» **WORK ITEM**
Pictures in the records are to be excluded from an otherwise exact copy.

Records from a dataset:

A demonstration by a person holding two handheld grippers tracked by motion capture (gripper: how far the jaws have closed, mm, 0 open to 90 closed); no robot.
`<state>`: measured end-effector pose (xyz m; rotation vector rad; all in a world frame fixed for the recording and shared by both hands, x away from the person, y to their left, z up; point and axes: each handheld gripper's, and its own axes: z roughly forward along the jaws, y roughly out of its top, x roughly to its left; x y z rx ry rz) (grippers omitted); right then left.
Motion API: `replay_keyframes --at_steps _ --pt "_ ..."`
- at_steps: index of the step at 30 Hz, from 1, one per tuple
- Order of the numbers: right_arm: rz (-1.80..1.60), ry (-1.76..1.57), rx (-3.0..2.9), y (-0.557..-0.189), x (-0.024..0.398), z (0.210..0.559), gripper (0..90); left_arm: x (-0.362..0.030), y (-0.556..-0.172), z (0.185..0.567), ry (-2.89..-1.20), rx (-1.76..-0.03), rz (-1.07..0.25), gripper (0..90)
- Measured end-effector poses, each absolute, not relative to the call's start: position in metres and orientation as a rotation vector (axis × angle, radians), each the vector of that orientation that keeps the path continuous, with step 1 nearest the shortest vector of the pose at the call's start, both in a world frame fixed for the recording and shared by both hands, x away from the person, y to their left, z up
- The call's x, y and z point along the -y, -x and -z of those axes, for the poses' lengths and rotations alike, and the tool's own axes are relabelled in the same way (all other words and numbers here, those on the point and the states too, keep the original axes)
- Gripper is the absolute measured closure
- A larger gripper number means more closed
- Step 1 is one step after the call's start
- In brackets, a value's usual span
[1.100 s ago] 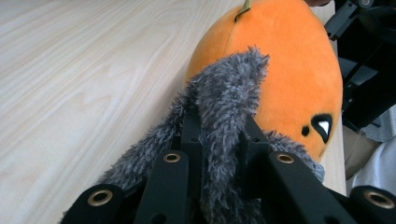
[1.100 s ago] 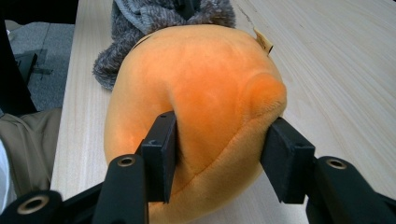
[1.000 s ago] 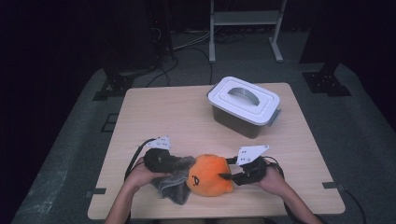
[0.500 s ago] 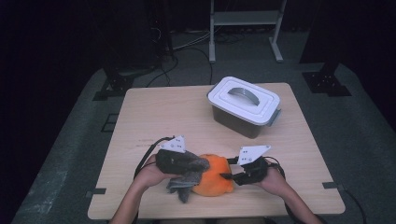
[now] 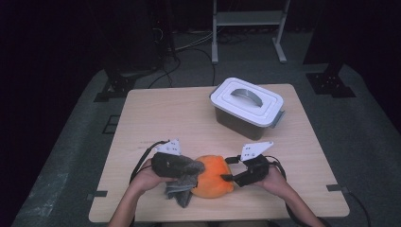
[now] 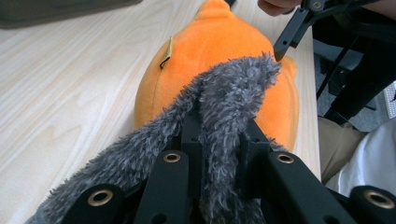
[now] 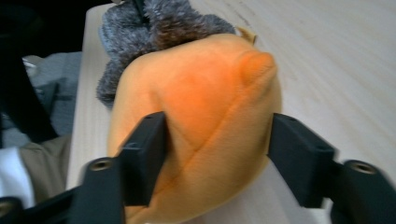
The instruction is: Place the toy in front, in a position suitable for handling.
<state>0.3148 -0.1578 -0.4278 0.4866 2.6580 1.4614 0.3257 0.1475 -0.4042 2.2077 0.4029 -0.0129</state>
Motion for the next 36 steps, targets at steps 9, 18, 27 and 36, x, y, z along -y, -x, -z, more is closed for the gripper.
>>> replay_keyframes --at_steps 9,18,27,36 --pt "-1.393 -0.264 -2.579 -0.293 0.14 0.411 60.0 -0.125 -0.324 0.372 -2.156 -0.324 -0.02 76.7" --pt "-1.371 -0.258 -2.596 -0.294 0.142 0.416 60.0 -0.11 -0.322 0.374 -2.255 -0.303 -0.041 77.4" --pt "-1.427 -0.379 -2.638 -0.306 0.143 0.422 37.1 -0.125 -0.321 0.386 -2.231 -0.324 0.009 77.7" --pt "-1.362 -0.25 -2.635 -0.297 0.135 0.421 56.3 -0.117 -0.323 0.366 -2.174 -0.313 -0.04 78.9"
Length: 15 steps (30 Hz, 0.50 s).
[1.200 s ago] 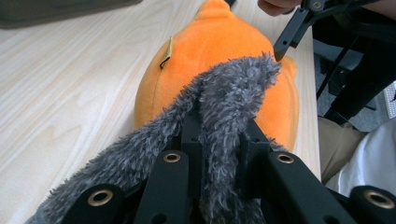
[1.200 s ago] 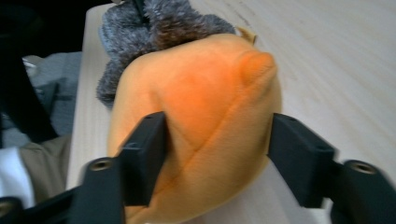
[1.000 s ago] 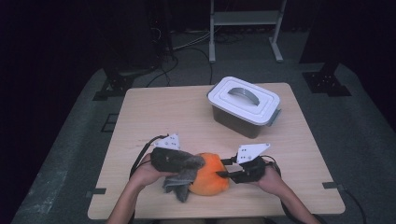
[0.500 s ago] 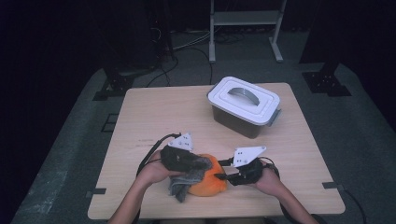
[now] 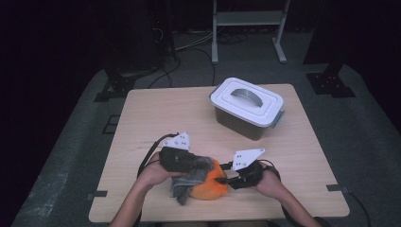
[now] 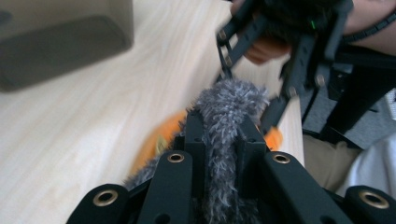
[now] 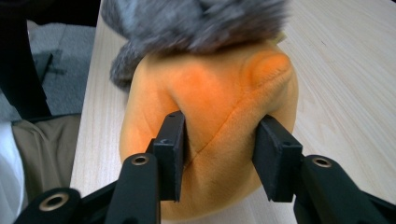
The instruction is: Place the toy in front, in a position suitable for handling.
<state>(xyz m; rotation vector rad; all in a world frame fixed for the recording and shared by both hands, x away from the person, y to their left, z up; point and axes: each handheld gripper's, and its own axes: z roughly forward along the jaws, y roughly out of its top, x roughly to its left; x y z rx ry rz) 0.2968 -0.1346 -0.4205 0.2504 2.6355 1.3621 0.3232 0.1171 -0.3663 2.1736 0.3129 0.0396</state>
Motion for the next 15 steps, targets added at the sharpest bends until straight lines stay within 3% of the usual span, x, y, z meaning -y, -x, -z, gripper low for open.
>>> replay_keyframes --at_steps 15 --pt "-1.332 -0.23 -2.629 -0.294 0.133 0.419 60.3 -0.134 -0.33 0.38 -2.288 -0.4 -0.118 79.1"
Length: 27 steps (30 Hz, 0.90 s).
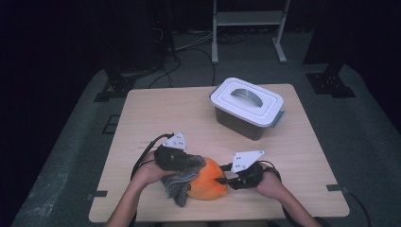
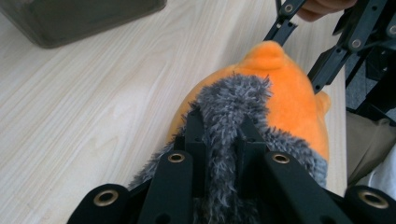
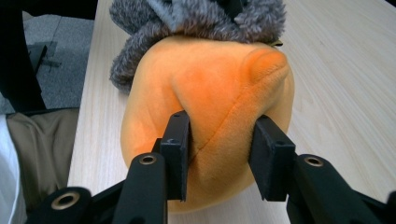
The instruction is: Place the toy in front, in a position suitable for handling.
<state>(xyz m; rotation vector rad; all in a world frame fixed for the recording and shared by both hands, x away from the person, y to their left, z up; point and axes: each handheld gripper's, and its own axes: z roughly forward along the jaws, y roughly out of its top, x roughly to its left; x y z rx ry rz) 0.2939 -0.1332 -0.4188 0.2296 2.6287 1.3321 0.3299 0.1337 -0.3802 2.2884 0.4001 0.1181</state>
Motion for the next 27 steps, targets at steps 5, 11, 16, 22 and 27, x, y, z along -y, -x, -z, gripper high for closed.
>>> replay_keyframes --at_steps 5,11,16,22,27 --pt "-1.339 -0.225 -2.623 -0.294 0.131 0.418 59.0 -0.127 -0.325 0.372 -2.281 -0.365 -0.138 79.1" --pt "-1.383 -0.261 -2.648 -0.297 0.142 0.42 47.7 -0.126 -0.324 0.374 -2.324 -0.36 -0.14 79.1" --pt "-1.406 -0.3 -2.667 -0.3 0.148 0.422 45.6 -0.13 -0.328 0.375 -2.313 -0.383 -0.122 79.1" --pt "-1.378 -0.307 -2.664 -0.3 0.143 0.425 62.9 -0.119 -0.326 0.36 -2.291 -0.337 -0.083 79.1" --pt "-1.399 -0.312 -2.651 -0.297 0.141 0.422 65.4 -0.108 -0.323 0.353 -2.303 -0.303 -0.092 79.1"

» **RESULT FOR THIS EXERCISE**
A demonstration by a person holding two handheld grippers tracked by motion capture (gripper: how far the jaws have closed, mm, 0 open to 90 closed); no robot.
`<state>`: measured end-effector pose (xyz m; rotation vector rad; all in a world frame fixed for the recording and shared by both hands, x away from the person, y to their left, z up; point and axes: each handheld gripper's, and its own axes: z roughly forward along the jaws, y roughly out of its top, x roughly to its left; x y z rx ry rz) (grippers omitted); right then left.
Motion API: `replay_keyframes --at_steps _ --pt "_ ..."`
- at_steps: index of the step at 30 Hz, from 1, one per tuple
- Order of the numbers: right_arm: rz (-1.80..1.60), ry (-1.76..1.57), rx (-3.0..2.9), y (-0.557..-0.189), x (-0.024..0.398), z (0.210..0.559), gripper (0..90); left_arm: x (-0.362..0.030), y (-0.556..-0.172), z (0.185..0.567), ry (-2.89..-1.20), rx (-1.76..-0.03), rz (-1.07..0.25), gripper (0..90)
- Measured end-effector poses, each absolute, not relative to the call's start: position in metres and orientation as a rotation vector (axis × angle, radians), each the vector of that orientation that keeps the path continuous, with step 1 nearest the shortest vector of the pose at the call's start, both in a world frame fixed for the recording and shared by both hands, x away from the person, y to their left, z up
- The call's x, y and z point along the -y, -x and -z of those axes, for the poses' lengths and rotations alike, and the tool's own axes are relabelled in the same way (all other words and numbers here, those on the point and the states too, keep the original axes)
- Gripper is the absolute measured closure
- A larger gripper number means more closed
- Step 1 is one step after the call's start
- In brackets, a value's usual span
[1.100 s ago] 
[1.100 s ago] 
[1.000 s ago] 
[0.500 s ago] 
[now] 
[now] 
[now] 
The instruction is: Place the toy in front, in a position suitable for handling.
<state>0.3148 -0.1578 -0.4278 0.4866 2.6580 1.4614 0.3257 0.1475 -0.4042 2.2077 0.4029 -0.0129</state>
Motion for the next 36 steps, targets at steps 9, 18, 27 and 36, x, y, z along -y, -x, -z, more is closed for the gripper.
>>> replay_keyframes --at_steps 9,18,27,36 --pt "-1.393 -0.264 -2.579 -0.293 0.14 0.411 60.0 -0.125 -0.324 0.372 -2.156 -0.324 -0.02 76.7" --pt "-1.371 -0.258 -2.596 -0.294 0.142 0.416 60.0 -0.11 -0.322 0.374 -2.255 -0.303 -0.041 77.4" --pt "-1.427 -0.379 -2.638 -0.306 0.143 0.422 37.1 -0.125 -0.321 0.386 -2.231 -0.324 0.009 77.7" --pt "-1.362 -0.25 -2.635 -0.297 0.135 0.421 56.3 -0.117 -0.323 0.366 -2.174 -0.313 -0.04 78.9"
Length: 15 steps (30 Hz, 0.50 s).
[1.200 s ago] 
[1.200 s ago] 
[1.000 s ago] 
[0.500 s ago] 
[now] 
[now] 
[now] 
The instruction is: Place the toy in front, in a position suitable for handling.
<state>(xyz m; rotation vector rad; all in a world frame fixed for the recording and shared by both hands, x away from the person, y to their left, z up; point and axes: each handheld gripper's, and its own axes: z roughly forward along the jaws, y roughly out of its top, x roughly to its left; x y z rx ry rz) 0.2968 -0.1346 -0.4205 0.2504 2.6355 1.3621 0.3232 0.1171 -0.3663 2.1736 0.3129 0.0396</state>
Motion for the next 15 steps, targets added at the sharpest bends until straight lines stay within 3% of the usual span, x, y, z meaning -y, -x, -z, gripper low for open.
>>> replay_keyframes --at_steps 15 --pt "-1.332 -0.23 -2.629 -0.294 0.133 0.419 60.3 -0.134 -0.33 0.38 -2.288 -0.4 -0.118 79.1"
Length: 27 steps (30 Hz, 0.90 s).
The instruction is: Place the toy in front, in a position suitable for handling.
<state>(xyz m; rotation vector rad; all in a world frame fixed for the recording and shared by both hands, x away from the person, y to their left, z up; point and axes: each handheld gripper's, and its own axes: z roughly forward along the jaws, y roughly out of its top, x roughly to its left; x y z rx ry rz) 0.2939 -0.1332 -0.4188 0.2296 2.6287 1.3321 0.3299 0.1337 -0.3802 2.2884 0.4001 0.1181</state>
Motion for the next 27 steps, targets at steps 5, 11, 16, 22 and 27, x, y, z along -y, -x, -z, gripper high for closed.
>>> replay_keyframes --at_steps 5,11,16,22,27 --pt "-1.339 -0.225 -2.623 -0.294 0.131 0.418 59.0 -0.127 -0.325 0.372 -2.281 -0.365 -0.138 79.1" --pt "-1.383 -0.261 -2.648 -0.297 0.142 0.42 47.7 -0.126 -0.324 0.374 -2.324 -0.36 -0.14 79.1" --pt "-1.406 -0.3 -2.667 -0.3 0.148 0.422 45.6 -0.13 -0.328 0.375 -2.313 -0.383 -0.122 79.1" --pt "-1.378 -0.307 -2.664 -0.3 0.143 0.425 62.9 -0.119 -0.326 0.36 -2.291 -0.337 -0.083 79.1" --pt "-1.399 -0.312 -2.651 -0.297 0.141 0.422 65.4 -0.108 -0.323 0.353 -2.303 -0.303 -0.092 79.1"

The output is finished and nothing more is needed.